→ WORK INSTRUCTION
Go through the listing and retype each line exactly.

-*-

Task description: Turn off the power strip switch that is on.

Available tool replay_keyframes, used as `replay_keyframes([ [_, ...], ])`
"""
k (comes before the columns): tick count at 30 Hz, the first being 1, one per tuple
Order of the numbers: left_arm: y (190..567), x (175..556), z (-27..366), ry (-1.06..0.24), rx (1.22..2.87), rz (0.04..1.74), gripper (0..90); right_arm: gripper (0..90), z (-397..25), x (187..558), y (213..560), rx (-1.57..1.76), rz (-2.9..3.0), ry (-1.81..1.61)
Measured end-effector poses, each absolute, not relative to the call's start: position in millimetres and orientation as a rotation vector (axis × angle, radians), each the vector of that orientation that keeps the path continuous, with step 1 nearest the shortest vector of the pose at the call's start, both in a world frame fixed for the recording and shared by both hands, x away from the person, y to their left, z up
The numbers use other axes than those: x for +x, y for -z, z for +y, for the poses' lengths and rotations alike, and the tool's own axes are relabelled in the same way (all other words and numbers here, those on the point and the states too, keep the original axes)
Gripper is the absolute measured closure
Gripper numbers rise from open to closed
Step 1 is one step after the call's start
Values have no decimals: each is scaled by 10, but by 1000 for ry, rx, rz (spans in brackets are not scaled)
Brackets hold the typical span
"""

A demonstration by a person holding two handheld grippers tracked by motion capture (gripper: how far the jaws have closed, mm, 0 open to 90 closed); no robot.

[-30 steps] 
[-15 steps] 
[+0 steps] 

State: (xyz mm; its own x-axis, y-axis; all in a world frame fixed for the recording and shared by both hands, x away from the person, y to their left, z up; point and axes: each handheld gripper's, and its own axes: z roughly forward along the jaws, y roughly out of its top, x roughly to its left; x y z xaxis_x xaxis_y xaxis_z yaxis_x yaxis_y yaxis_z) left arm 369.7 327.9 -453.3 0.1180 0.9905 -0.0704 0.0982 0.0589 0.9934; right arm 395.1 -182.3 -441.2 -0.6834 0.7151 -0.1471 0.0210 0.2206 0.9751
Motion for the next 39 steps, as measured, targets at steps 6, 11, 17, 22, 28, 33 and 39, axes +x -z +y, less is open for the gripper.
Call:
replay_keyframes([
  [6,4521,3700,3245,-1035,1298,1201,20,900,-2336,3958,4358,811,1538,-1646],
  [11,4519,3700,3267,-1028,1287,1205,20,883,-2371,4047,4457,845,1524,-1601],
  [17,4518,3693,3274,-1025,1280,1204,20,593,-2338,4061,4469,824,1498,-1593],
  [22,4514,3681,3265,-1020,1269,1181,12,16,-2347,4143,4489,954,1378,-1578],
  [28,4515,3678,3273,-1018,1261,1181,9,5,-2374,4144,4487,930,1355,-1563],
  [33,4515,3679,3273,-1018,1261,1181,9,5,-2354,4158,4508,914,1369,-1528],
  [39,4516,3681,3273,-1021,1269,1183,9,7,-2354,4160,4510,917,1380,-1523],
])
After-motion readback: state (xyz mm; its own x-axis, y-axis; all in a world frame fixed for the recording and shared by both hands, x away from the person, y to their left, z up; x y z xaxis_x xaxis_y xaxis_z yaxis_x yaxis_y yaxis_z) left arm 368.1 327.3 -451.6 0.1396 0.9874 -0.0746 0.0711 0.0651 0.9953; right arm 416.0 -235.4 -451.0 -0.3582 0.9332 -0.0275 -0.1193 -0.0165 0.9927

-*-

→ TASK OUTPUT
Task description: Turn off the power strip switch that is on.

Available tool replay_keyframes, used as `replay_keyframes([ [_, ...], ])`
"""
k (comes before the columns): tick count at 30 Hz, the first being 1, one per tuple
Order of the numbers: left_arm: y (190..567), x (175..556), z (-27..366), ry (-1.06..0.24), rx (1.22..2.87), rz (0.04..1.74), gripper (0..90); right_arm: gripper (0..90), z (-397..25), x (187..558), y (213..560), rx (-1.57..1.76), rz (-2.9..3.0), ry (-1.81..1.61)
Measured end-effector poses, each absolute, not relative to the call's start: position in millimetres and orientation as a rotation vector (axis × angle, radians), each the vector of that orientation that keeps the path continuous, with step 1 nearest the shortest vector of the pose at the call's start, both in a world frame fixed for the recording and shared by both hands, x away from the person, y to their left, z up
The numbers use other axes than those: x for +x, y for -z, z for +y, for the poses' lengths and rotations alike, and the tool's own axes are relabelled in the same way (all other words and numbers here, those on the point and the states too, keep the original axes)
Gripper is the absolute measured closure
Gripper numbers rise from open to closed
Step 1 is one step after the call's start
Values have no decimals: each is scaled by 10, but by 1000 for ry, rx, rz (spans in brackets are not scaled)
Brackets hold the typical span
"""

A demonstration by a person holding two handheld grippers tracked by motion capture (gripper: how far the jaws have closed, mm, 0 open to 90 closed); no robot.

[-30 steps] 
[-15 steps] 
[+0 steps] 

State: (xyz mm; its own x-axis, y-axis; all in a world frame fixed for the recording and shared by both hands, x away from the person, y to their left, z up; point and axes: each handheld gripper's, and its own axes: z roughly forward along the jaws, y roughly out of its top, x roughly to its left; x y z xaxis_x xaxis_y xaxis_z yaxis_x yaxis_y yaxis_z) left arm 369.7 327.9 -453.3 0.1180 0.9905 -0.0704 0.0982 0.0589 0.9934; right arm 395.1 -182.3 -441.2 -0.6834 0.7151 -0.1471 0.0210 0.2206 0.9751
Motion for the next 39 steps, as measured, targets at steps 6, 11, 17, 22, 28, 33 and 39, axes +x -z +y, less is open for the gripper.
Call:
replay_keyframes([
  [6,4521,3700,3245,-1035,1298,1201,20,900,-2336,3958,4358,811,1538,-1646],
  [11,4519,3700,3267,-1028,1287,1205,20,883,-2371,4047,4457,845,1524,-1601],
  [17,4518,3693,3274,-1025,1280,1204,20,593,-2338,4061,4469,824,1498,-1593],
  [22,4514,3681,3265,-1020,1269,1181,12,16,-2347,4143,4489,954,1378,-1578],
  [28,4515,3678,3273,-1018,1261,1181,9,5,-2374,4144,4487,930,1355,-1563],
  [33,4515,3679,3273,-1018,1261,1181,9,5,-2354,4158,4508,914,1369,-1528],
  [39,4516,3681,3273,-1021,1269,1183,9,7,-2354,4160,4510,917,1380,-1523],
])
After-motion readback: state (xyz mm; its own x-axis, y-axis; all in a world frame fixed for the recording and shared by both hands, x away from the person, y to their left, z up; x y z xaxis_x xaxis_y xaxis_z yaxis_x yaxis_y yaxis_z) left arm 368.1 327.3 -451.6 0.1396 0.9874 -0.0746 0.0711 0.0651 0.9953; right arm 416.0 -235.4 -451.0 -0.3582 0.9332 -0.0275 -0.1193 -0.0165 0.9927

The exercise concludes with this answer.